Edge-augmented Graph Transformer

News

06/05/2022 - The accepted prerprint our paper in KDD '22 is now available on arXiv. It includes discussions on dynamic centrality scalers, random masking, attention dropout and other details about the latest experiments and results. Note that the title is changed to "Global Self-Attention as a Replacement for Graph Convolution".
05/18/2022 - Our paper "Global Self-Attention as a Replacement for Graph Convolution" has been accepted at KDD'22. The preprint at arXiv will be updated soon with the latest version of the paper.
02/10/2022 - Updated results on the GNN benchmarking datasets by Dwivedi et al..
02/08/2022 - A new simplified tensorflow implementation which supports random masking, attention dropout and centrality scalers. For PCQM4M datasets please view the PyTorch implementation at: https://github.com/shamim-hussain/egt_pytorch.
01/26/2022 - The PyTorch implementation of EGT is now available at: https://github.com/shamim-hussain/egt_pytorch. The results and hyperparameters for PCQM4M, PCQM4Mv2, OGBG-MolPCBA, OGBG-MolHIV are also available.

Introduction

This is the official Tensorflow implementation of the Edge-augmented Graph Transformer (EGT) as described in https://arxiv.org/abs/2108.03348 (for a PyTorch implementation see this repository), which augments the Transformer architecture with residual edge channels. The resultant architecture can directly process graph-structured data and acheives good results on supervised graph-learning tasks as presented by Dwivedi et al.. It also achieves good performance on the large-scale PCQM4M-LSC (0.1224 MAE on val) and PCQM4Mv2-LSC (0.0872 MAE on test-dev) dataset. EGT beats convolutional/message-passing graph neural networks on a wide range of supervised tasks and thus demonstrates that convolutional aggregation is not an essential inductive bias for graphs.

Results

Dataset	#params	Metric	Test Result
PATTERN	≈100K	Accuracy (%)	86.816 ± 0.027
PATTERN	≈500K	Accuracy (%)	86.821 ± 0.020
CLUSTER	≈500K	Accuracy (%)	79.232 ± 0.348
MNIST	≈500K	Accuracy (%)	98.173 ± 0.087
CIFAR10	≈500K	Accuracy (%)	68.702 ± 0.409
TSP	≈100K	F1	0.822 ± 0.000
TSP	≈500K	F1	0.853 ± 0.001
ZINC	≈100K	MAE	0.143 ± 0.011
ZINC	≈500K	MAE	0.108 ± 0.009

Requirements

python >= 3.7
tensorflow >= 2.1.0
h5py >= 2.8.0
numpy >= 1.18.4
scikit-learn >= 0.22.1

Download the Datasets

For our experiments, we converted the datasets to HDF5 format for the convenience of using them without any specific library. Only the h5py library is required. The GNN Benchmarking Datasets by Dwivedi et al.can be downloaded from https://zenodo.org/record/5500978. Or you can simply run the provided bash script download_medium_scale_datasets.sh. The default location of the datasets is the datasets directory.

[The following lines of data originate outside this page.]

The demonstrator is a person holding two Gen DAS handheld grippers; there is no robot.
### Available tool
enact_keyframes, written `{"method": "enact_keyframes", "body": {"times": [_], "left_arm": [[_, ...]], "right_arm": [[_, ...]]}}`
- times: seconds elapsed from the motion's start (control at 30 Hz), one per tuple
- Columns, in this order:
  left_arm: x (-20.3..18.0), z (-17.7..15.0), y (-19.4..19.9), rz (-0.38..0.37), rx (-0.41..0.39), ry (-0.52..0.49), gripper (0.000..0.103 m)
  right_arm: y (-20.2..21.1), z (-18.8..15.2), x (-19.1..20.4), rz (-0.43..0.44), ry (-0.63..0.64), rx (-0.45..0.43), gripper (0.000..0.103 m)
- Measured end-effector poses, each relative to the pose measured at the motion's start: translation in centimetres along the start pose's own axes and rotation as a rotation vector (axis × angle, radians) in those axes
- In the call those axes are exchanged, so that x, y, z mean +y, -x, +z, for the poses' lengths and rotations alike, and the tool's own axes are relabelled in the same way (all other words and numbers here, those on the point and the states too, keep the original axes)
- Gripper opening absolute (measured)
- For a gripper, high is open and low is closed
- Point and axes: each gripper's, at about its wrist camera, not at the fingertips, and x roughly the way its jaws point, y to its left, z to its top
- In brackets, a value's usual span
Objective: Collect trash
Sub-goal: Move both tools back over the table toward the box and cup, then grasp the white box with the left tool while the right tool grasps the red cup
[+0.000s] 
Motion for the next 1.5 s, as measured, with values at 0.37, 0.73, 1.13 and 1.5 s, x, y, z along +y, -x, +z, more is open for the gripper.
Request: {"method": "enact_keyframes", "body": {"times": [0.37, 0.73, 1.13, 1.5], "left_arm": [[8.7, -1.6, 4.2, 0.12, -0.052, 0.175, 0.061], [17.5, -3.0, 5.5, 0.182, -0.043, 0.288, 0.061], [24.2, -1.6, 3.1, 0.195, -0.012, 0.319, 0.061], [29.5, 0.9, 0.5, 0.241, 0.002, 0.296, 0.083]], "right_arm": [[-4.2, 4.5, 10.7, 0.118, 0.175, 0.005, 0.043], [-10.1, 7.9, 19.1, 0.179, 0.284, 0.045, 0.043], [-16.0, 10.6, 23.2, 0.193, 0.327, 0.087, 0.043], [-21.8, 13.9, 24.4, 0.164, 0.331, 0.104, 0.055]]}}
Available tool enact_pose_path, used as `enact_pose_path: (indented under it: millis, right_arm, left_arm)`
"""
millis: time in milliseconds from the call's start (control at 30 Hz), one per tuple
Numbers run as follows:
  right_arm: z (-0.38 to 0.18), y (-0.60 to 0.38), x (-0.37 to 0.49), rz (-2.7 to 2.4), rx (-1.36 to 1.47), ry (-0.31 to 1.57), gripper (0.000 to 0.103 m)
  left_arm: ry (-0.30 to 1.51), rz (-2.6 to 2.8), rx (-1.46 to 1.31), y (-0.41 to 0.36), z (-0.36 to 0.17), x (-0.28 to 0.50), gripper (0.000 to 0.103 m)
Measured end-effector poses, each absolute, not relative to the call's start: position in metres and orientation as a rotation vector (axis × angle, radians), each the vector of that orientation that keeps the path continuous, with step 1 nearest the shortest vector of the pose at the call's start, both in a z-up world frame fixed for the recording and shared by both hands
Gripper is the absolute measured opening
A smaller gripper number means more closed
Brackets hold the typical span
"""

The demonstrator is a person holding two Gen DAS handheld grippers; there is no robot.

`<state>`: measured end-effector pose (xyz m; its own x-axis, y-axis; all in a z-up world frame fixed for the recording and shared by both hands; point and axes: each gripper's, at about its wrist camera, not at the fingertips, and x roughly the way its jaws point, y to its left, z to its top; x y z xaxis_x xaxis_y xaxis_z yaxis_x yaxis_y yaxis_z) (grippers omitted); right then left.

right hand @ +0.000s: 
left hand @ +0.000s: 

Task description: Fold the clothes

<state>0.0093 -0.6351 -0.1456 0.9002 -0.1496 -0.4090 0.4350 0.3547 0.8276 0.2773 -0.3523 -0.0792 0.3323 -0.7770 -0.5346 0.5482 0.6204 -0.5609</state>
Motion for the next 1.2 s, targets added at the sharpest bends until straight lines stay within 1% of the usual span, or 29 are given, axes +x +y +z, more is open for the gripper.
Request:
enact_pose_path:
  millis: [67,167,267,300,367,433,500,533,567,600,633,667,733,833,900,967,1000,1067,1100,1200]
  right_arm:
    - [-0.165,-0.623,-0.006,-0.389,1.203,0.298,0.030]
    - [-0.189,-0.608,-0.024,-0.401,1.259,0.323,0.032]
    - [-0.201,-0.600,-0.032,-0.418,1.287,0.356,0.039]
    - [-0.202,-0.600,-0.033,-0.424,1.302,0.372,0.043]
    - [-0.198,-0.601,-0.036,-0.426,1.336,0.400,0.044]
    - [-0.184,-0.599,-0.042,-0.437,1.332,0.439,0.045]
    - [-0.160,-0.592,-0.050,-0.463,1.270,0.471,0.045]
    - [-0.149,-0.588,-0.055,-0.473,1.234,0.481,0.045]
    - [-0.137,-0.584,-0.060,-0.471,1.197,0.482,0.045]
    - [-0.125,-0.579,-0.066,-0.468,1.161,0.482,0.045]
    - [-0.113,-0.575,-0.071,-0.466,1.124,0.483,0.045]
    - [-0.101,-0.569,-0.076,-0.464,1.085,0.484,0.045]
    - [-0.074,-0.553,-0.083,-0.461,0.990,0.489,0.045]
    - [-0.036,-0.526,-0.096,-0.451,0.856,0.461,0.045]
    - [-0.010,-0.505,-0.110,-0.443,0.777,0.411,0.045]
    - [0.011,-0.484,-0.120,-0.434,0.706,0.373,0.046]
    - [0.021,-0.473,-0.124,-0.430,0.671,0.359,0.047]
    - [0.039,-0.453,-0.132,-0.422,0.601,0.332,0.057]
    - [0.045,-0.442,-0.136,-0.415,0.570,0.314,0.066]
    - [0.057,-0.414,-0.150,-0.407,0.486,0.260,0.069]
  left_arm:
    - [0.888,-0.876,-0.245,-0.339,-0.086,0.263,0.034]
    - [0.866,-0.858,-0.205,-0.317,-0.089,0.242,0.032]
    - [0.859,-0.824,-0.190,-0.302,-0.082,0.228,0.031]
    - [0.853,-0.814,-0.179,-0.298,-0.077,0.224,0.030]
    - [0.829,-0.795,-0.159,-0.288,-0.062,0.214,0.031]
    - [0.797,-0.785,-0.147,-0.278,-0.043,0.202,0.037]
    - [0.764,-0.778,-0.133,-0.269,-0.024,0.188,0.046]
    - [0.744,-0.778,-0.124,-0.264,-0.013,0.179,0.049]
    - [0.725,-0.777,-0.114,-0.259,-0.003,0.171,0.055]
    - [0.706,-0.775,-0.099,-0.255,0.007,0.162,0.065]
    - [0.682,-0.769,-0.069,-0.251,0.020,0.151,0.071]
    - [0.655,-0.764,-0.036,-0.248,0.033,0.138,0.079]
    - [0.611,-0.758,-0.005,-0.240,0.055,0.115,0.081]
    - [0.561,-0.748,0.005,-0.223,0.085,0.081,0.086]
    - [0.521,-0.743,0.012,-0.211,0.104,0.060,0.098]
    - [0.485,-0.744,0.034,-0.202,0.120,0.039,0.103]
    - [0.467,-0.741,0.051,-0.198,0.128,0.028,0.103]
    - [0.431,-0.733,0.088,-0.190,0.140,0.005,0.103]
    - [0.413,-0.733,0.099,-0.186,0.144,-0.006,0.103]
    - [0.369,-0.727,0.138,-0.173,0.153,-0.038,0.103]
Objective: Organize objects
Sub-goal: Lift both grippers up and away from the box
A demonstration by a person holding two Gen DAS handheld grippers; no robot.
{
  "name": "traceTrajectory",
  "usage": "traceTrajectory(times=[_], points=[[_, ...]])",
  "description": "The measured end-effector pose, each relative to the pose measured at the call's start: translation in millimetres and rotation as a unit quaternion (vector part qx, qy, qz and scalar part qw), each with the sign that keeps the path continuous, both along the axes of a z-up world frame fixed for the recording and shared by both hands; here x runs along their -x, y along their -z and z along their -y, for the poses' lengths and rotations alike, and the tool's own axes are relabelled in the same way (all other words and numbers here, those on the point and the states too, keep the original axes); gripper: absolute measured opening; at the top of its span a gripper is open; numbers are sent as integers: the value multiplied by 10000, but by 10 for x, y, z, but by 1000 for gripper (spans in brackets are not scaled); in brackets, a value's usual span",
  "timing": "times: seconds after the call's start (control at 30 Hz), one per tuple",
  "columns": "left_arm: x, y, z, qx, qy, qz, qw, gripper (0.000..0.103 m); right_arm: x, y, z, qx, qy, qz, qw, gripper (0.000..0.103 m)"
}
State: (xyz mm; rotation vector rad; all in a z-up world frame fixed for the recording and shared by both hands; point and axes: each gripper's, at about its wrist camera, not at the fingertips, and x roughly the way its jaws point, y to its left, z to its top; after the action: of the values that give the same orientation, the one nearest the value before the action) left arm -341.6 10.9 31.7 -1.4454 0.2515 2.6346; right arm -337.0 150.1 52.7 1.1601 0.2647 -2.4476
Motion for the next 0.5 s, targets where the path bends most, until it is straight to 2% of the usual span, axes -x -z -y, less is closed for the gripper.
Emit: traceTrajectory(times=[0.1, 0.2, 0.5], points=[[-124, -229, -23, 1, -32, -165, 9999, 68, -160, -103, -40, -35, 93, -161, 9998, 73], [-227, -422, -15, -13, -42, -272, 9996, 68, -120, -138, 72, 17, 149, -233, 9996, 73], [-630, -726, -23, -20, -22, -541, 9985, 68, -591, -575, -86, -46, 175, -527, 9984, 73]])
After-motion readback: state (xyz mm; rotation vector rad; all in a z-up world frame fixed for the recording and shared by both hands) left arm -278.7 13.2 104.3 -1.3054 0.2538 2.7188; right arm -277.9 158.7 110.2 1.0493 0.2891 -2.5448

Run Training and Evaluations

You must create a JSON config file containing the configuration of a model, its training and evaluation configs (configurations). The same config file is used to do both training and evaluations.

To run training: python run_training.py <config_file.json>
To end training (prematurely): python end_training.py <config_file.json>
To perform evaluations: python do_evaluations.py <config_file.json>

Config files for the main results presented in the paper are contained in the configs/main directory, whereas configurations for the ablation study are contained in the configs/ablation directory. The paths and names of the files are self-explanatory.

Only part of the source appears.